- _YOUR TASK_
Your answer must be an exact copy of the listing that follows, with all pictures omitted.

- _RECORDED INFORMATION_
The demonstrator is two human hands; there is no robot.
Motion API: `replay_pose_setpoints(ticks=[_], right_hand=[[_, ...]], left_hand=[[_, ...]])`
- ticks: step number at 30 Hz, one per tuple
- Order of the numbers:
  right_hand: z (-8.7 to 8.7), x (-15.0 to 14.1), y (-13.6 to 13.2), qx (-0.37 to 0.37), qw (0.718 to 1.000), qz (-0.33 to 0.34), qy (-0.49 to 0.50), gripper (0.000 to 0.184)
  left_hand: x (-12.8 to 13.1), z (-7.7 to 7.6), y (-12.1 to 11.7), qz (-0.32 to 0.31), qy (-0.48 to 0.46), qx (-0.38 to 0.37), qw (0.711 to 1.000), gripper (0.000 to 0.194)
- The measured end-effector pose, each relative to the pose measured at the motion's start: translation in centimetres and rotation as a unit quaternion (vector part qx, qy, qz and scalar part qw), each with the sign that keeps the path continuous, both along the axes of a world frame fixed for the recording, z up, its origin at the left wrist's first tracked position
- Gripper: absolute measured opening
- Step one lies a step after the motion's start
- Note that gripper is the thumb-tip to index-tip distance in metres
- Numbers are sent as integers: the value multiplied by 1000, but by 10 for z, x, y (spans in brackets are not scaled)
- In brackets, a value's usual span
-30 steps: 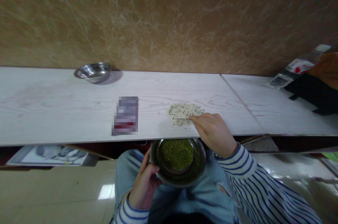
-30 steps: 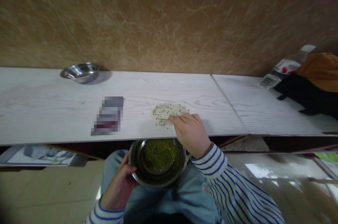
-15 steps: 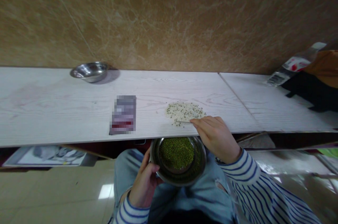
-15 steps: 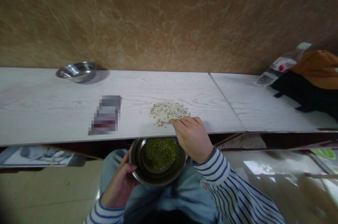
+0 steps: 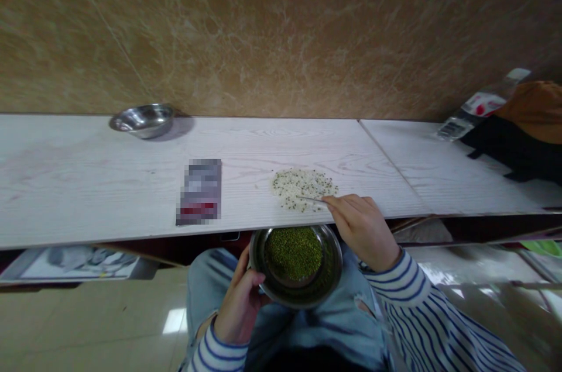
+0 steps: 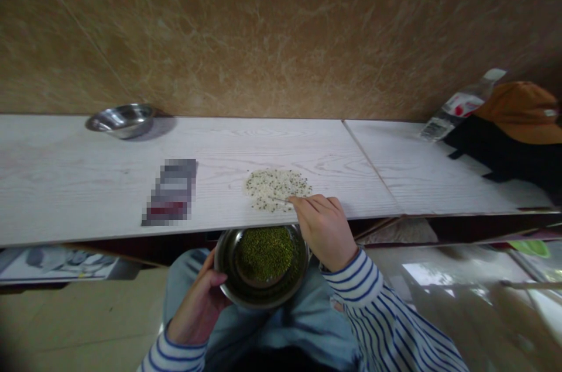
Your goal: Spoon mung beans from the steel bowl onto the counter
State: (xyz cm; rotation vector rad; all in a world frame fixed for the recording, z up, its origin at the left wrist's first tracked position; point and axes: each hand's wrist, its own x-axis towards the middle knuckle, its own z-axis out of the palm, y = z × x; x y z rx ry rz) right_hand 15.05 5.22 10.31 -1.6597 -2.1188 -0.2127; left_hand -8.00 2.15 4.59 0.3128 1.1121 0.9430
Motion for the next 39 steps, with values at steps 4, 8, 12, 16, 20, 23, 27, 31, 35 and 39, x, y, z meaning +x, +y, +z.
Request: replay_pose_setpoints(ticks=[4,8,12,16,20,23,27,31,35,39], right_hand=[[-3,10,-3,20,999,-26,-10,24],[-6,7,-7,7,1000,-24,-16,24],[-4,-4,-13,-2,1000,-12,-16,25],[0,-5,-18,-3,1000,-3,2,24],[4,2,-25,6,1000,10,16,23],[6,5,-29,-19,999,47,6,23],[4,4,-23,-29,998,59,-4,23],[-1,5,-4,-19,999,45,-15,23],[0,9,11,-12,999,32,-16,22],[2,16,15,13,1000,14,-14,24]], left_hand=[[3,-3,-1,-19,-5,3,1000,71],[5,-5,-3,-27,-5,-3,1000,72],[7,-2,-5,-25,-1,-3,1000,73],[9,1,-6,-22,2,2,1000,72],[10,1,-8,-25,2,0,1000,72],[11,1,-8,-23,1,-2,1000,70],[12,2,-8,-18,-2,-4,1000,70],[10,2,-8,-21,0,1,1000,69],[8,-4,-9,-18,-2,-1,1000,70],[8,-6,-9,-20,1,-1,1000,71]])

- _OUTPUT OF THE EXERCISE_
The demonstrator is two human hands; there is no robot.
Motion API: `replay_pose_setpoints(ticks=[_], right_hand=[[_, ...]], left_hand=[[_, ...]])`
- ticks: step number at 30 Hz, one per tuple
- Order of the numbers:
  right_hand: z (-8.7 to 8.7), x (-15.0 to 14.1), y (-13.6 to 13.2), qx (-0.37 to 0.37), qw (0.718 to 1.000), qz (-0.33 to 0.34), qy (-0.49 to 0.50), gripper (0.000 to 0.184)
  left_hand: x (-12.8 to 13.1), z (-7.7 to 7.6), y (-12.1 to 11.7), qz (-0.32 to 0.31), qy (-0.48 to 0.46), qx (-0.38 to 0.37), qw (0.711 to 1.000), gripper (0.000 to 0.194)
- The measured end-effector pose, each relative to the pose measured at the motion's start: translation in centimetres and rotation as a unit quaternion (vector part qx, qy, qz and scalar part qw), each with the sign that keeps the path continuous, both along the axes of a world frame fixed for the recording, z up, its origin at the left wrist's first tracked position
- Gripper: absolute measured opening
- Step one lies a step after the motion's start
- Note that gripper is the thumb-tip to index-tip distance in metres
- Numbers are sent as integers: the value multiplied by 1000, but by 10 for z, x, y (spans in brackets are not scaled)
- In brackets, a value's usual span
-30 steps: 
-30 steps: 
-15 steps: 
-15 steps: 
+0 steps: 
+0 steps: 
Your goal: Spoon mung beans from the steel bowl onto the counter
State: (xyz cm; rotation vector rad; all in a world frame fixed for the recording, z up, its origin at the left wrist's first tracked position; point and axes: each hand's wrist, its own x-axis towards the middle knuckle, its own z-axis out of the palm, y = z × x; x y z rx ry rz) right_hand 15.05 5.22 10.31 -1.6597 -2.1188 -0.2127; left_hand -8.00 2.15 4.59 0.3128 1.1121 0.9430
Motion for the next 39 steps, with values at steps 4, 8, 12, 16, 20, 23, 27, 31, 35 and 39, x, y, z meaning +x, +y, +z.
Request: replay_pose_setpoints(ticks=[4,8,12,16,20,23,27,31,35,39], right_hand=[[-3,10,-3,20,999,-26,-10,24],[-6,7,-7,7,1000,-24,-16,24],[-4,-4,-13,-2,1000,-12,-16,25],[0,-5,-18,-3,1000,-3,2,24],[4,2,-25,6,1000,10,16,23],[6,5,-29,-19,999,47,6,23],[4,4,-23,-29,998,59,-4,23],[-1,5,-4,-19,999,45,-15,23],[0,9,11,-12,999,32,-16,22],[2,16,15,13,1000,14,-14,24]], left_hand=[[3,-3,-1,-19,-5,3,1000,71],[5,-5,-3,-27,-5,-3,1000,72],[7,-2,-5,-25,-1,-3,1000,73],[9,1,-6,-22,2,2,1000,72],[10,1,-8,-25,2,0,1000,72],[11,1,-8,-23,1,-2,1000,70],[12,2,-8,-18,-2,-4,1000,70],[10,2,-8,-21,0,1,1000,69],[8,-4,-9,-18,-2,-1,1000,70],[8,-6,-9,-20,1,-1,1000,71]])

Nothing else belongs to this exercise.